Healthcare workers should also be considered by public health authorities as a priority for COVID-19 revaccination[11]. The purpose of vaccinating healthcare workers would be to provide protection against new infection, given their increased exposure to the virus, and to maximise the ability of healthcare systems to operate in case of a significant wave of SARS-CoV-2 in the colder months.

Individuals in the previously described risk groups that received their last vaccine dose one year ago or longer could be particularly at risk of severe COVID and need to be specifically targeted as a priority. In addition, particularly vulnerable groups such as elderly above 80 years of age or immunocompromised individuals might require an additional dose of the new updated vaccine at a time interval of at least 4 months since the previous dose, a decision that could be made at a national level based on the evolution of the epidemiological situation.

Concomitant vaccination for COVID-19 and influenza can be done considering vaccine specific available information on the co-administration with influenza vaccines.

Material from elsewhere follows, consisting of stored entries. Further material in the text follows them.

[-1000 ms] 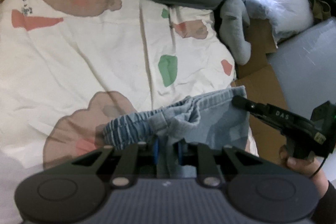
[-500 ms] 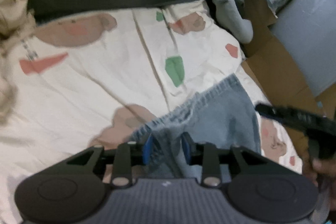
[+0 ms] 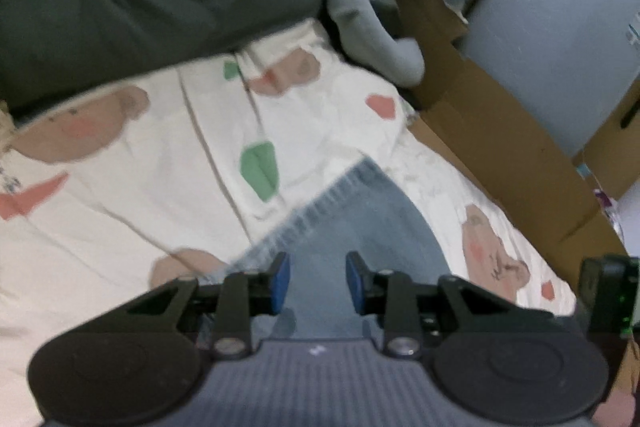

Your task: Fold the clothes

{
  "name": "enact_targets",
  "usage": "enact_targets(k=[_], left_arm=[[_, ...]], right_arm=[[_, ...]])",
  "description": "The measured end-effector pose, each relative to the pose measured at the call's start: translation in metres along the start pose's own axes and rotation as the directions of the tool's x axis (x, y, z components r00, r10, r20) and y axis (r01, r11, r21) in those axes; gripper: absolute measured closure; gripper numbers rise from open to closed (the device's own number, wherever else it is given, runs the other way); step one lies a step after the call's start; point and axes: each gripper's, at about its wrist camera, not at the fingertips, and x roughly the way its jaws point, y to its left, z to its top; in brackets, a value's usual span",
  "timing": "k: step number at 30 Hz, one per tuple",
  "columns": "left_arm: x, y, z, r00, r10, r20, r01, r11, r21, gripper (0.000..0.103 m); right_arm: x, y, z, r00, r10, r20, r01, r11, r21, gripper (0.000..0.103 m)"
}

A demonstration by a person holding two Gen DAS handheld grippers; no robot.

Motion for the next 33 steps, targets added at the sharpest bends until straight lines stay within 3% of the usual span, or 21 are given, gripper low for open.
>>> enact_targets(k=[5,7,12,20,23,29,33], left_arm=[[0.017,0.010,-0.013,0.999,-0.023,-0.036,0.022,0.998,-0.052,0.071],[0.022,0.015,-0.016,0.999,0.006,-0.044,-0.009,0.998,-0.056,0.071],[0.026,0.023,-0.021,0.998,0.040,-0.053,-0.042,0.998,-0.052,0.082],[0.029,0.020,-0.022,0.993,0.100,-0.060,-0.100,0.995,-0.001,0.094],[0.026,0.002,-0.021,0.991,0.128,-0.048,-0.125,0.990,0.062,0.083],[0.027,-0.038,0.000,0.997,0.073,-0.008,-0.069,0.976,0.208,0.060],[0.040,-0.064,0.014,1.000,0.012,-0.027,-0.002,0.946,0.324,0.058]], right_arm=[[0.006,-0.012,-0.013,0.993,0.048,-0.108,-0.067,0.981,-0.179,0.063],[0.002,-0.013,-0.019,0.988,0.043,-0.151,-0.083,0.959,-0.270,0.063],[-0.012,-0.019,-0.035,0.977,0.028,-0.212,-0.111,0.914,-0.390,0.063],[-0.049,-0.041,-0.059,0.987,-0.033,-0.156,-0.037,0.903,-0.428,0.065],[-0.062,-0.046,-0.062,0.993,-0.036,-0.110,-0.017,0.898,-0.440,0.065],[-0.085,-0.064,-0.072,0.997,-0.042,-0.070,0.016,0.944,-0.330,0.065],[-0.109,-0.080,-0.082,0.998,-0.065,-0.024,0.057,0.968,-0.243,0.065]])
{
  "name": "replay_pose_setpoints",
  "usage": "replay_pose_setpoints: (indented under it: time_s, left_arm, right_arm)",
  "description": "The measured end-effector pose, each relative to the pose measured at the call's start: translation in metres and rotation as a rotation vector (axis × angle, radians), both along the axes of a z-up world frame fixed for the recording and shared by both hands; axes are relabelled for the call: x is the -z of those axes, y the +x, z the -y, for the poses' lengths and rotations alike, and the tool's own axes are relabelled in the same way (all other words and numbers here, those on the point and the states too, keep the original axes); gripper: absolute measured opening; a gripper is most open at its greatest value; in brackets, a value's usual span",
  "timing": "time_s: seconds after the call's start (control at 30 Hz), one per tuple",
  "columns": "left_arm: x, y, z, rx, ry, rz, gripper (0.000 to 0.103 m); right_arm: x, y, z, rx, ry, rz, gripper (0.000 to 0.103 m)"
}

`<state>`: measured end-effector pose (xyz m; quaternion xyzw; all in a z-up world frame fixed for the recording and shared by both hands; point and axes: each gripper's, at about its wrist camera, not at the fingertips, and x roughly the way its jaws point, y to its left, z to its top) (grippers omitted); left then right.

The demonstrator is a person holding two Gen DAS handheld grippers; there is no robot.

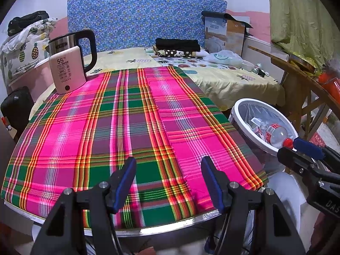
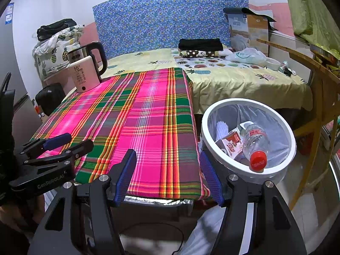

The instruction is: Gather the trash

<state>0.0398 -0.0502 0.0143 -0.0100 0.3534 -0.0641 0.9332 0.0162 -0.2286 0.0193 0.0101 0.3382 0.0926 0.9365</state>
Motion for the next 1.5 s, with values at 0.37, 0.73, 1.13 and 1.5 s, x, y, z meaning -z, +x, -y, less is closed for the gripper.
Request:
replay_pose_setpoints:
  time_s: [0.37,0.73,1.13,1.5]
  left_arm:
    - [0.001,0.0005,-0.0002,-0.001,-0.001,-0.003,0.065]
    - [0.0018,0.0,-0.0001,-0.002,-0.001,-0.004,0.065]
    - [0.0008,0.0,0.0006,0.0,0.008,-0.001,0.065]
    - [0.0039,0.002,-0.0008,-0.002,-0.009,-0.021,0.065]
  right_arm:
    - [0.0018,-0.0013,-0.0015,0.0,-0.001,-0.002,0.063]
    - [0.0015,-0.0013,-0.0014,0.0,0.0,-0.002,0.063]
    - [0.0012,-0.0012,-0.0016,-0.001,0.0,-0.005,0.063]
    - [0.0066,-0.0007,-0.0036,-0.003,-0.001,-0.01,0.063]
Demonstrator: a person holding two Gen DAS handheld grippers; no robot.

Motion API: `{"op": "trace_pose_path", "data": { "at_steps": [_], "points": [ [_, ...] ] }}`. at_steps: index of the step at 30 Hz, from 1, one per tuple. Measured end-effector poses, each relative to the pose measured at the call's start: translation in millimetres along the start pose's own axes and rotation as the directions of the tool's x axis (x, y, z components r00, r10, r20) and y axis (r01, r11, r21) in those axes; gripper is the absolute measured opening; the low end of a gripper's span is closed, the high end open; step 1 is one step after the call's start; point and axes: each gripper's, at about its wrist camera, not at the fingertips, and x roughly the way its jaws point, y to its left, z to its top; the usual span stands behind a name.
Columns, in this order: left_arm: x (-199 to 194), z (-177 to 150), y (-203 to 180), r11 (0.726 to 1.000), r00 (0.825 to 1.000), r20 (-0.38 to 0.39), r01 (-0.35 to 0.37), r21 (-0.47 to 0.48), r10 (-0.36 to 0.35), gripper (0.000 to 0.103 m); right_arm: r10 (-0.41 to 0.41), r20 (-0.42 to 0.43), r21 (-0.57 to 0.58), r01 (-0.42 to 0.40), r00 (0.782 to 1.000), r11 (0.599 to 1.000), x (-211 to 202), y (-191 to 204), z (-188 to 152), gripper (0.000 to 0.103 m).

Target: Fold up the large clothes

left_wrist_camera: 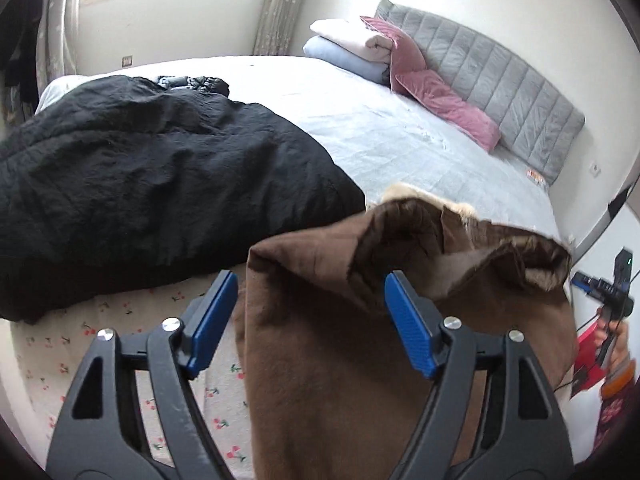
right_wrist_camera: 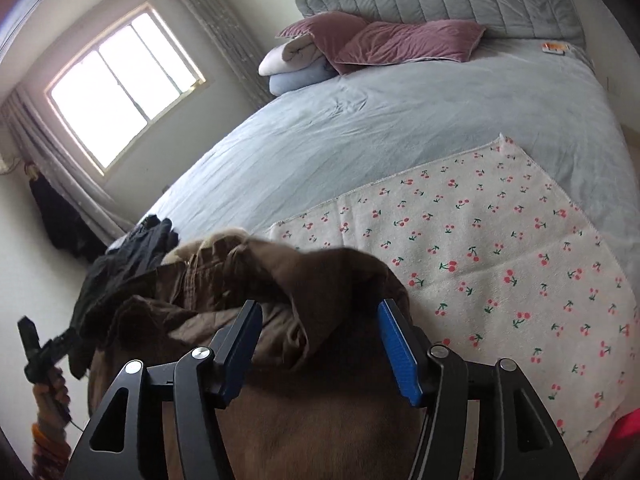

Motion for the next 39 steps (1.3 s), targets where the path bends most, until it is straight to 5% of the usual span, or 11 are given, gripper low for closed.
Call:
{"op": "trace_pose_path", "data": {
  "at_steps": [7, 12, 20, 22, 25, 30, 33, 34, 35, 37, 39],
  "points": [
    [45, -31, -61, 0.942, 0.978, -0.209, 0.053, 0.331, 0.018, 0.077, -0.158, -0.188, -0.297, 0.097, 0.969, 0.95, 48, 51, -32, 0.061],
    [112, -13, -83, 0.922, 0.969, -0.229, 0.006, 0.388, 0.09, 0.077, -0.171, -0.215, -0.299, 0.102, 0.961, 0.949, 113, 67, 0, 0.061],
    [127, 50, -19, 0.957, 0.964, -0.054, -0.252, 0.142, 0.262, 0.077, -0.309, -0.018, -0.217, 0.298, 0.951, 0.93, 136, 47, 50, 0.059],
    [109, 53, -3, 0.971, 0.975, -0.02, -0.216, 0.099, 0.219, 0.077, -0.293, 0.031, -0.171, 0.294, 0.956, 0.94, 119, 37, 54, 0.061],
    [97, 48, 15, 0.975, 0.979, -0.034, -0.199, 0.102, 0.203, 0.077, -0.317, 0.06, -0.14, 0.323, 0.946, 0.936, 103, 20, 55, 0.079],
    [113, 45, 11, 0.979, 0.978, -0.114, -0.163, 0.122, 0.177, 0.074, -0.329, -0.012, -0.052, 0.328, 0.944, 0.943, 109, -9, 53, 0.081],
    [120, 45, 0, 0.981, 0.979, -0.128, -0.143, 0.132, 0.16, 0.044, -0.295, -0.023, -0.002, 0.295, 0.955, 0.956, 114, -17, 53, 0.081],
    [123, 45, -4, 0.979, 0.977, -0.13, -0.151, 0.134, 0.169, 0.025, -0.275, -0.026, 0.011, 0.275, 0.961, 0.961, 115, -18, 53, 0.079],
    [124, 47, -6, 0.982, 0.979, -0.131, -0.14, 0.131, 0.157, 0.009, -0.245, -0.026, 0.012, 0.245, 0.969, 0.969, 116, -17, 52, 0.062],
    [115, 49, -15, 0.979, 0.98, -0.086, -0.167, 0.117, 0.177, 0.007, -0.189, -0.034, -0.007, 0.189, 0.981, 0.982, 117, -8, 52, 0.016],
    [97, 53, -24, 0.978, 0.982, -0.007, -0.185, 0.097, 0.186, 0.007, -0.243, 0.032, -0.084, 0.245, 0.969, 0.966, 107, 12, 51, 0.011]
  ]
}}
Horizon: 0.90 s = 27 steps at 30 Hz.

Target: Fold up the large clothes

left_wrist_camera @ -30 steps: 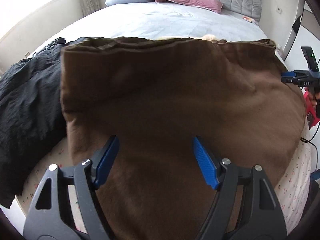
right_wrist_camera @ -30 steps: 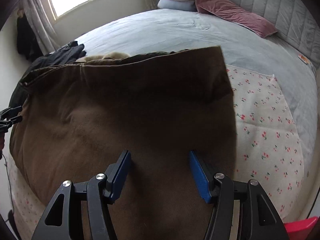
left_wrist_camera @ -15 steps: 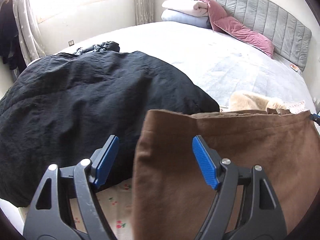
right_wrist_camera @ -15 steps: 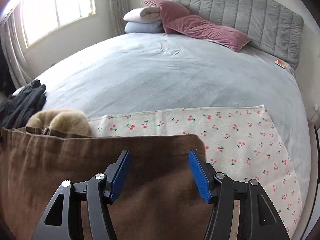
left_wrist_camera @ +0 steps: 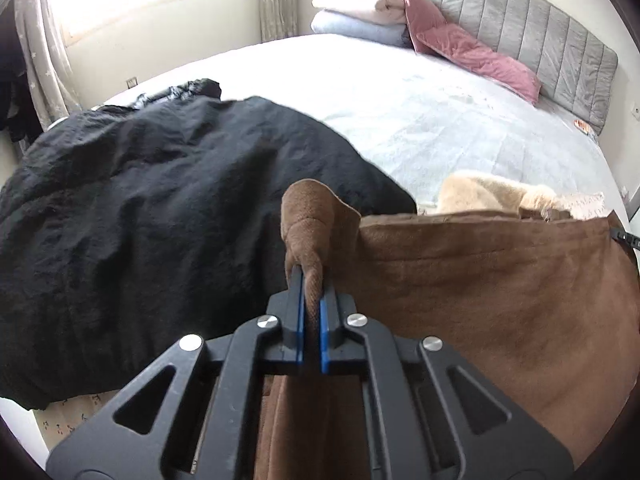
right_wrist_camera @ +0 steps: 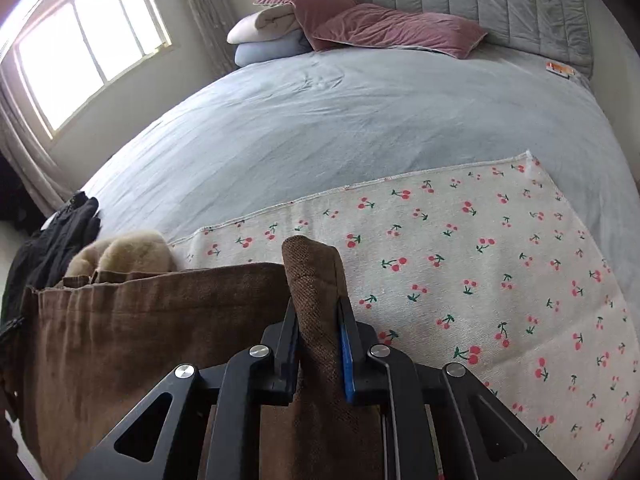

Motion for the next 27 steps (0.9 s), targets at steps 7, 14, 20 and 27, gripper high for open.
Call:
{"op": "trace_pose_path", "data": {
  "at_steps": [7, 14, 20, 27],
  "points": [
    [-59, 32, 6, 0.99, 0.966, 0.256, 0.001, -0.141, 0.036, 0.006, -0.135, 0.33, -0.061, 0.164, 0.934, 0.985, -66, 49, 35, 0.009],
    [27, 32, 11, 0.973, 0.955, 0.225, -0.156, -0.168, 0.192, 0.008, -0.223, 0.251, -0.059, 0.245, 0.942, 0.968, 15, 56, 56, 0.011],
    [88, 9, 16, 0.96, 0.973, 0.066, -0.206, -0.19, 0.222, 0.024, -0.24, 0.005, -0.022, 0.24, 0.971, 0.971, 102, 31, 30, 0.024],
    [20, 12, -13, 0.978, 0.975, 0.106, -0.188, -0.094, 0.197, 0.069, -0.172, 0.059, -0.008, 0.172, 0.983, 0.985, 28, 47, 18, 0.062]
  ]
}}
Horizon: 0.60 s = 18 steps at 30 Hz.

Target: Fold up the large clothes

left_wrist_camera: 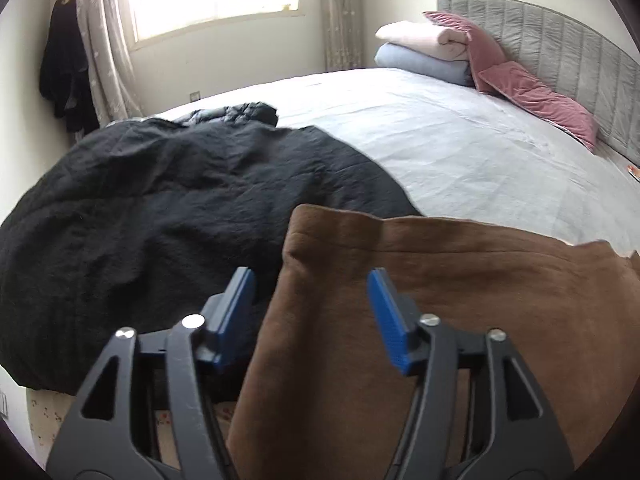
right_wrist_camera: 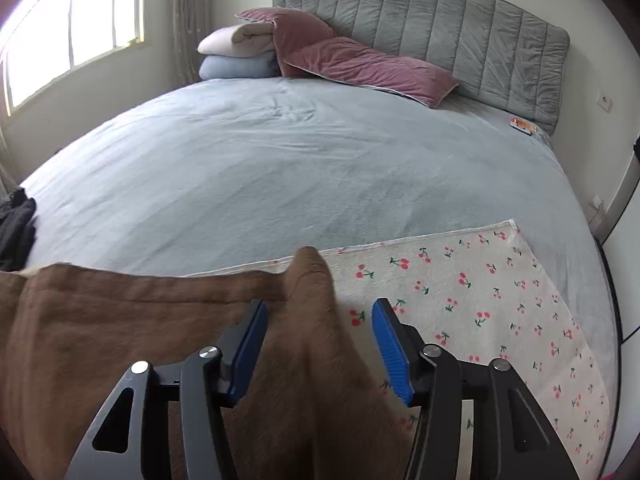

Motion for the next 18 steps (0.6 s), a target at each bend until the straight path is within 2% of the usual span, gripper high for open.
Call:
{"op": "trace_pose_path", "data": {
  "at_steps": [2, 4, 6, 8, 10, 12, 14, 16, 18],
  "points": [
    [-30, -5, -22, 0.997, 0.997, 0.039, 0.065, 0.048, -0.067, 0.079, 0.059, -0.005, -0.028, -0.06, 0.998, 0.998, -24, 21, -8, 0.069],
    [-51, -14, -48, 0.984, 0.986, 0.034, 0.163, 0.073, -0.165, 0.081, 0.14, -0.024, -0.08, -0.142, 0.99, 0.987, -43, 57, -20, 0.075],
    [-59, -25, -72, 0.967, 0.969, -0.008, 0.246, 0.069, -0.246, 0.082, 0.214, -0.056, -0.138, -0.22, 0.975, 0.966, -53, 93, -35, 0.077],
    [-55, -36, -86, 0.959, 0.96, -0.049, 0.279, 0.057, -0.276, 0.082, 0.253, -0.082, -0.182, -0.264, 0.964, 0.947, -55, 121, -50, 0.077],
    [-39, -49, -87, 0.968, 0.966, -0.094, 0.247, 0.046, -0.242, 0.082, 0.238, -0.114, -0.202, -0.257, 0.965, 0.945, -44, 126, -62, 0.077],
    [-15, -58, -66, 0.979, 0.966, -0.161, 0.206, 0.011, -0.202, 0.082, 0.22, -0.125, -0.183, -0.24, 0.967, 0.953, -28, 104, -67, 0.077],
    [1, -63, -30, 0.98, 0.963, -0.182, 0.197, -0.036, -0.2, 0.082, 0.2, -0.129, -0.128, -0.216, 0.971, 0.968, -16, 65, -66, 0.077],
    [5, -65, 1, 0.985, 0.968, -0.183, 0.168, -0.03, -0.17, 0.082, 0.099, -0.123, -0.086, -0.11, 0.987, 0.99, -9, 19, -64, 0.077],
    [0, -66, 24, 0.983, 0.967, -0.175, 0.177, -0.053, -0.183, 0.08, 0.138, -0.104, -0.025, -0.141, 0.985, 0.99, -12, -20, -65, 0.077]
  ]
}}
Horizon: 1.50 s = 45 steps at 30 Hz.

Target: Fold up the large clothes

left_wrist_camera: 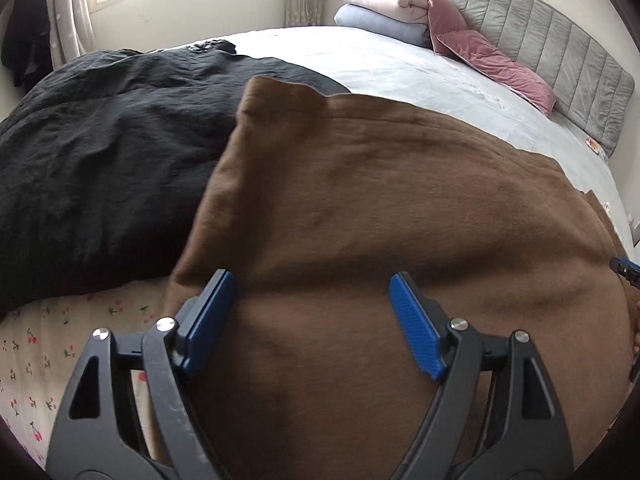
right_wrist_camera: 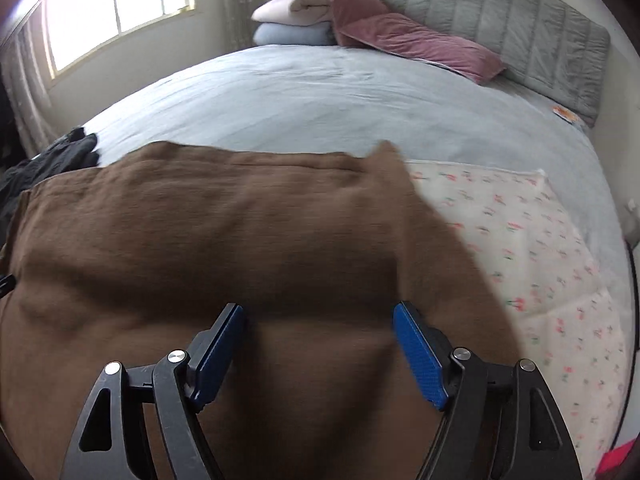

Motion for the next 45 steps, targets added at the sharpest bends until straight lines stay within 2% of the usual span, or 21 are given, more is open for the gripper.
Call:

Once authorised, and without prejudice to the CHMP scientific opinion and subsequent EC authorisation of these monovalent XBB-adapted vaccines, they could also be used for primary vaccination of young children below 5 years of age who are at risk of complications or severe disease.

Overall, the decisions at country level related to COVID-19 vaccination for 2023 will continue to depend on a number of key evolving factors, such as the specific national epidemiological situation, possible virus evolution, availability of vaccines, vaccine effectiveness and protection over time, evidence on the effect of repeated boosters, degree of hybrid immunity[12]across the population, projected vaccine uptake in different age groups, vaccine acceptance and the capacity of health systems to deliver vaccinations in the context of other competing public health priorities during the post-pandemic phase. Based on these factors, National Immunisation Technical Advisory Groups (NITAGs) will make national recommendations on the use of COVID-19 vaccines. Ultimately, responsibility for national decisions on the best strategies lies with Ministries of Health, taking into account the relevant advice and/or recommendations given by NITAGs.

More information available on the website: https://www.ema.europa.eu/en/news/ema-ecdc-statement-updating-covid-19-vaccines-target-new-sars-cov-2-virus-variants

Grzegorz Cessak                                         
                                       
President of the Office for Registration of Medicinal Products,
Medical Devices and Biocidal Products                 

[12] Hybrid immunity is defined as the immune protection in individuals who have had one or more doses of a COVID-19 vaccine and experienced at least one SARS-CoV-2 infection before or after the initiation of vaccination.